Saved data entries

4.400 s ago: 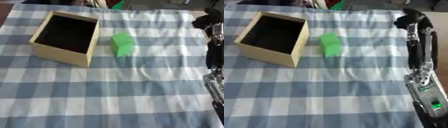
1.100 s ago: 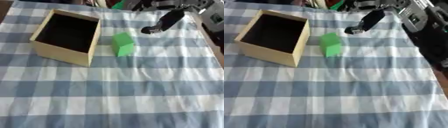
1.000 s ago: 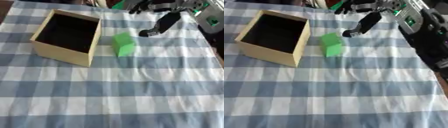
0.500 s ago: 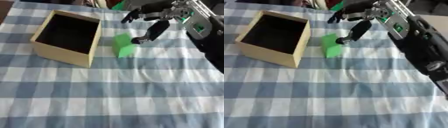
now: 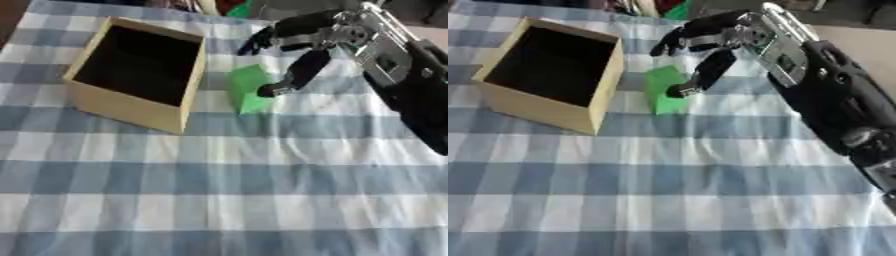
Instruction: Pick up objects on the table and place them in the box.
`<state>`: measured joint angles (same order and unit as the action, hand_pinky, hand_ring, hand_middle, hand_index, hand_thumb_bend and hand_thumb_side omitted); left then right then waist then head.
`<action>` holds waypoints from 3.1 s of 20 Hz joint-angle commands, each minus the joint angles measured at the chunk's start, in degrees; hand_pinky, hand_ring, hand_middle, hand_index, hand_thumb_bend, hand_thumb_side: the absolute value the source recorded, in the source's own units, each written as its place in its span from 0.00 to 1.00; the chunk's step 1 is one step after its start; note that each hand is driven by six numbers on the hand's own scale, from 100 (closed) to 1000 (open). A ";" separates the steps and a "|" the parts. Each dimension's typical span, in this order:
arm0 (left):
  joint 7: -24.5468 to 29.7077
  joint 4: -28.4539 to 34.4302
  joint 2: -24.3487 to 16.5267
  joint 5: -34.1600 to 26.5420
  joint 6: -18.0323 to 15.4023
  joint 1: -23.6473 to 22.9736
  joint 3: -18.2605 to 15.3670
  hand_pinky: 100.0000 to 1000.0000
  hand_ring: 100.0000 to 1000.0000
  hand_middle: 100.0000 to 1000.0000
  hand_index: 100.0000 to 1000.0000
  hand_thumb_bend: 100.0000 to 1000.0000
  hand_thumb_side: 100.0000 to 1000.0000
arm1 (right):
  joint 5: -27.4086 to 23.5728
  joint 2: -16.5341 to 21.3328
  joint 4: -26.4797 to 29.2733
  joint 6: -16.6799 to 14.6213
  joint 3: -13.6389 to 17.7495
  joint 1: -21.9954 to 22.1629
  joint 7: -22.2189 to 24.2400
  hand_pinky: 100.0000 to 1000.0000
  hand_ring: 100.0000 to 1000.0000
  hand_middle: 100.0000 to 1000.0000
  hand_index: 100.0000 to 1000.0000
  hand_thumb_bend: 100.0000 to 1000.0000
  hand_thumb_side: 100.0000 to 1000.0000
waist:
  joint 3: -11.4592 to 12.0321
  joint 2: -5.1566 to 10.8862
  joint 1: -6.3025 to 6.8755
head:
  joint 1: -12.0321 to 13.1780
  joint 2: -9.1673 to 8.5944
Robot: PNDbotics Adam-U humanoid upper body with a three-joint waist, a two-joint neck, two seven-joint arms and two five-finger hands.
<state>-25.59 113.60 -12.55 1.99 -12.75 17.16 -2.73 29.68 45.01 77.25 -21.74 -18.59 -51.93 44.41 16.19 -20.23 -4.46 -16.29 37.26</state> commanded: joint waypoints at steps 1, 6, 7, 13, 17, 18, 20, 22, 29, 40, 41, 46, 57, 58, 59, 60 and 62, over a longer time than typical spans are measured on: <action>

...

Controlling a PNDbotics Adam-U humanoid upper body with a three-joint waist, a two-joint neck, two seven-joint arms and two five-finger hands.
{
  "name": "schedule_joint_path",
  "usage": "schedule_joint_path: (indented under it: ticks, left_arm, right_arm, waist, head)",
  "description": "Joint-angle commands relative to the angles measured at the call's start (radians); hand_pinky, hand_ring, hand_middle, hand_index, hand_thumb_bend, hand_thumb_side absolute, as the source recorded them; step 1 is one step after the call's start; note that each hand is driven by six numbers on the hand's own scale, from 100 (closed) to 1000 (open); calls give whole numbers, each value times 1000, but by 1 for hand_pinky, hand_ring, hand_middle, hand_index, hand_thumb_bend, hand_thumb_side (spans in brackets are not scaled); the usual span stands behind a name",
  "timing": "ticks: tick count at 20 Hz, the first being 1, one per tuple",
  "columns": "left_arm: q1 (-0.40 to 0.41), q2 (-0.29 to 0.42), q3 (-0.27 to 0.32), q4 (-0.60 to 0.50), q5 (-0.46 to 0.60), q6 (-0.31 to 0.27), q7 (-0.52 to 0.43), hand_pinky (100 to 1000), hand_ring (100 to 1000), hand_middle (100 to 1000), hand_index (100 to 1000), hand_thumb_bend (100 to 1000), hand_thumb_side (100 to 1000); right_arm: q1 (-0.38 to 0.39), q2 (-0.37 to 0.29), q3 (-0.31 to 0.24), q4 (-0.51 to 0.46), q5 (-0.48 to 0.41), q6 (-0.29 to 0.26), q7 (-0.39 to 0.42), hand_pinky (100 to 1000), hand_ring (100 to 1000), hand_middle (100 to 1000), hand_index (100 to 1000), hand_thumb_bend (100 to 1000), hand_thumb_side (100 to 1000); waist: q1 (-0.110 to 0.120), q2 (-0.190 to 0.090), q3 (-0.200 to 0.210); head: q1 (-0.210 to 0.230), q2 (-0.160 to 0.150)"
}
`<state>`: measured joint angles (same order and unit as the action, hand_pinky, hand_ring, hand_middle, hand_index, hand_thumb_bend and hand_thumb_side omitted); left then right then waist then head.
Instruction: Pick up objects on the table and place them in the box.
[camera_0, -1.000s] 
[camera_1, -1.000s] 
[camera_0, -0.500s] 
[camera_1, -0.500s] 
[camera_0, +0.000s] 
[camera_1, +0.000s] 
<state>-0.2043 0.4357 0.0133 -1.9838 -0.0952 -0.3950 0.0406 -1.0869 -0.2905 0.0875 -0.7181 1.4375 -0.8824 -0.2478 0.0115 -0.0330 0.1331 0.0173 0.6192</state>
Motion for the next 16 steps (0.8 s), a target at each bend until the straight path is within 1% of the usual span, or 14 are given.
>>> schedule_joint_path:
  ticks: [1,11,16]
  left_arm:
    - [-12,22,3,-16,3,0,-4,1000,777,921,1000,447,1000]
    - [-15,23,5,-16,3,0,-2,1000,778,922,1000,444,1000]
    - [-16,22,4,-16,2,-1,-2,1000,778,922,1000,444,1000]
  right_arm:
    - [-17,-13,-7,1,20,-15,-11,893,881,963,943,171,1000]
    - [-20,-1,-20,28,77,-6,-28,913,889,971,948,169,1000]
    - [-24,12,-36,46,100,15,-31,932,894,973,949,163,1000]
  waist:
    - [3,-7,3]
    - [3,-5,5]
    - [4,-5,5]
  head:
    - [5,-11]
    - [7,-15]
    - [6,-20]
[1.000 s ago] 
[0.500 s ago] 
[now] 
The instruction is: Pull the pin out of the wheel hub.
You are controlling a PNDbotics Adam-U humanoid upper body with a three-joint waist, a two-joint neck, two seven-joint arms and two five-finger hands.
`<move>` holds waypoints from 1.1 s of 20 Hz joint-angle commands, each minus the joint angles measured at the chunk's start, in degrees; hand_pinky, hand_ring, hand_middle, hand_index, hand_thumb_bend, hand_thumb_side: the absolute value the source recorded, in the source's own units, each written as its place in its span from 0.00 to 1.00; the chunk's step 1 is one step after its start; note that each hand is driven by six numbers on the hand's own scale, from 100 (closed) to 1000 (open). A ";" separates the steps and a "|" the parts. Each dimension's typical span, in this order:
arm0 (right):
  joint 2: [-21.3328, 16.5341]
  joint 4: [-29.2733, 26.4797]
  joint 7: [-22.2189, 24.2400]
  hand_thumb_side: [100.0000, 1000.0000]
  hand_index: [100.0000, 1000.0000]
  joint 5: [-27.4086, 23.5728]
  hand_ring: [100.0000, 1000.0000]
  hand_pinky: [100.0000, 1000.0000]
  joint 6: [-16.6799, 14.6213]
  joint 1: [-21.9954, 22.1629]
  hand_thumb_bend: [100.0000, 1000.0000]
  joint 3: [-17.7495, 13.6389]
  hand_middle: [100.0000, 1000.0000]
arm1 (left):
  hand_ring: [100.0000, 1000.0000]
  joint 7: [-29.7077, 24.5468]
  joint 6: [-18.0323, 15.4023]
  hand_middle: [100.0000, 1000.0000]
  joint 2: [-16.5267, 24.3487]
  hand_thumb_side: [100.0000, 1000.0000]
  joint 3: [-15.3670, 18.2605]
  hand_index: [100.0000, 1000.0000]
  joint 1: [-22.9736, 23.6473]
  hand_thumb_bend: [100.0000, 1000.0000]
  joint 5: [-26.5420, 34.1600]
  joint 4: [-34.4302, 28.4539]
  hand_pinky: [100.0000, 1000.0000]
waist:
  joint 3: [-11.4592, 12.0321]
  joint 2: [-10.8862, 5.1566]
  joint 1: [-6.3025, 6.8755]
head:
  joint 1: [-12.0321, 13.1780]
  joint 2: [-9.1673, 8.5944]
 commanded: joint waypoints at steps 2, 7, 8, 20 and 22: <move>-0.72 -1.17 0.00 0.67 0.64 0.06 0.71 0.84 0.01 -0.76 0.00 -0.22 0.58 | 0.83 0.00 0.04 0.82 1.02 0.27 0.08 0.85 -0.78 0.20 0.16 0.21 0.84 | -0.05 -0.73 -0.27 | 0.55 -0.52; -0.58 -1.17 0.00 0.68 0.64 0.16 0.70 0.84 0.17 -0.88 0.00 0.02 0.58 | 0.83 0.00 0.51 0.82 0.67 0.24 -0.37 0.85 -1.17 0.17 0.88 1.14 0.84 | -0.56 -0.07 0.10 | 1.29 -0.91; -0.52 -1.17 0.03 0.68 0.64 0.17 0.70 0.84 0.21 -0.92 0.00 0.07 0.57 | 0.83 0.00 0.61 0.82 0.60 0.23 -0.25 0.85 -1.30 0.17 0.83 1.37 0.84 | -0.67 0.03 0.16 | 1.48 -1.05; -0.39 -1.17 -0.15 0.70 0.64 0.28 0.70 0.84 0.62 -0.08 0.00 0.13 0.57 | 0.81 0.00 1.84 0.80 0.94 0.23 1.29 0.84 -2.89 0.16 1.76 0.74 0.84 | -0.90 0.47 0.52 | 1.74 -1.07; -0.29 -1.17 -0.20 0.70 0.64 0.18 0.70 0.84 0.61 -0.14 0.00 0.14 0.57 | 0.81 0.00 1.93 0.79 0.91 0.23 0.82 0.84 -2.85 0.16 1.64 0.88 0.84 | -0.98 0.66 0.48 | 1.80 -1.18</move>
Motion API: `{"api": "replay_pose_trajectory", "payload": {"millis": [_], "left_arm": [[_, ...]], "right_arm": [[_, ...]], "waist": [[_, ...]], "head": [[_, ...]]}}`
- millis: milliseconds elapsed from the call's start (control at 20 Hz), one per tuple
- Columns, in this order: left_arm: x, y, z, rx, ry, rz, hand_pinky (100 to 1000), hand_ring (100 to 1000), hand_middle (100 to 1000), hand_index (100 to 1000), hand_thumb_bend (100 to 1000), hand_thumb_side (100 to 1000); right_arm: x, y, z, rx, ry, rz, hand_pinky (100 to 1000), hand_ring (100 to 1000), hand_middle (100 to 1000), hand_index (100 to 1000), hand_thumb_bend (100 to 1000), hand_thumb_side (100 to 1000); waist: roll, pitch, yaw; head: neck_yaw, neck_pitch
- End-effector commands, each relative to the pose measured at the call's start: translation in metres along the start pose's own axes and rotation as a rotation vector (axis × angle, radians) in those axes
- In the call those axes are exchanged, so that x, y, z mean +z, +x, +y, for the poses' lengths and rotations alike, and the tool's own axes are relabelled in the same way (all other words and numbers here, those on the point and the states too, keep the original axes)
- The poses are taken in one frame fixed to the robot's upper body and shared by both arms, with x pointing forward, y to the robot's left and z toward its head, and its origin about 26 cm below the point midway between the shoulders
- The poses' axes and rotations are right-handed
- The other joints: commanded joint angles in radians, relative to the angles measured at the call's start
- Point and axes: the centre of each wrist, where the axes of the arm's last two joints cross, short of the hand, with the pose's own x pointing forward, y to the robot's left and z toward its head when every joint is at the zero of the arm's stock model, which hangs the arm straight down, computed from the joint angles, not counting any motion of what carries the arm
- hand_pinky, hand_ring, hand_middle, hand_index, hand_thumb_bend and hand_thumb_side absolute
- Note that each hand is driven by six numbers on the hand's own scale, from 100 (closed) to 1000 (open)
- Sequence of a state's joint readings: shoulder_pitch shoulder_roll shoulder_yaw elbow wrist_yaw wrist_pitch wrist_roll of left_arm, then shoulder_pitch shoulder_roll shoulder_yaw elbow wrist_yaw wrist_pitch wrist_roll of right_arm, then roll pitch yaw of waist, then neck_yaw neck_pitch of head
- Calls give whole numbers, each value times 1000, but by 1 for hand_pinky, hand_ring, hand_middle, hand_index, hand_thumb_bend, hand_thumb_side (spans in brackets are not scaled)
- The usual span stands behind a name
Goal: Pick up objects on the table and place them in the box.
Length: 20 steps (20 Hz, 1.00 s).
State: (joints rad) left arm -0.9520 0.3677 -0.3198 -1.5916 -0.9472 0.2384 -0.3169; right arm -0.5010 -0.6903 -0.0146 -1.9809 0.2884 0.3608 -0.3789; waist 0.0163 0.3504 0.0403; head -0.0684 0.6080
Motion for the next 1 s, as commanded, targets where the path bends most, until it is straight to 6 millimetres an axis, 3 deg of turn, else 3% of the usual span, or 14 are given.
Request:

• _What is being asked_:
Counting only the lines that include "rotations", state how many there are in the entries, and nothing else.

• _Task response_:
2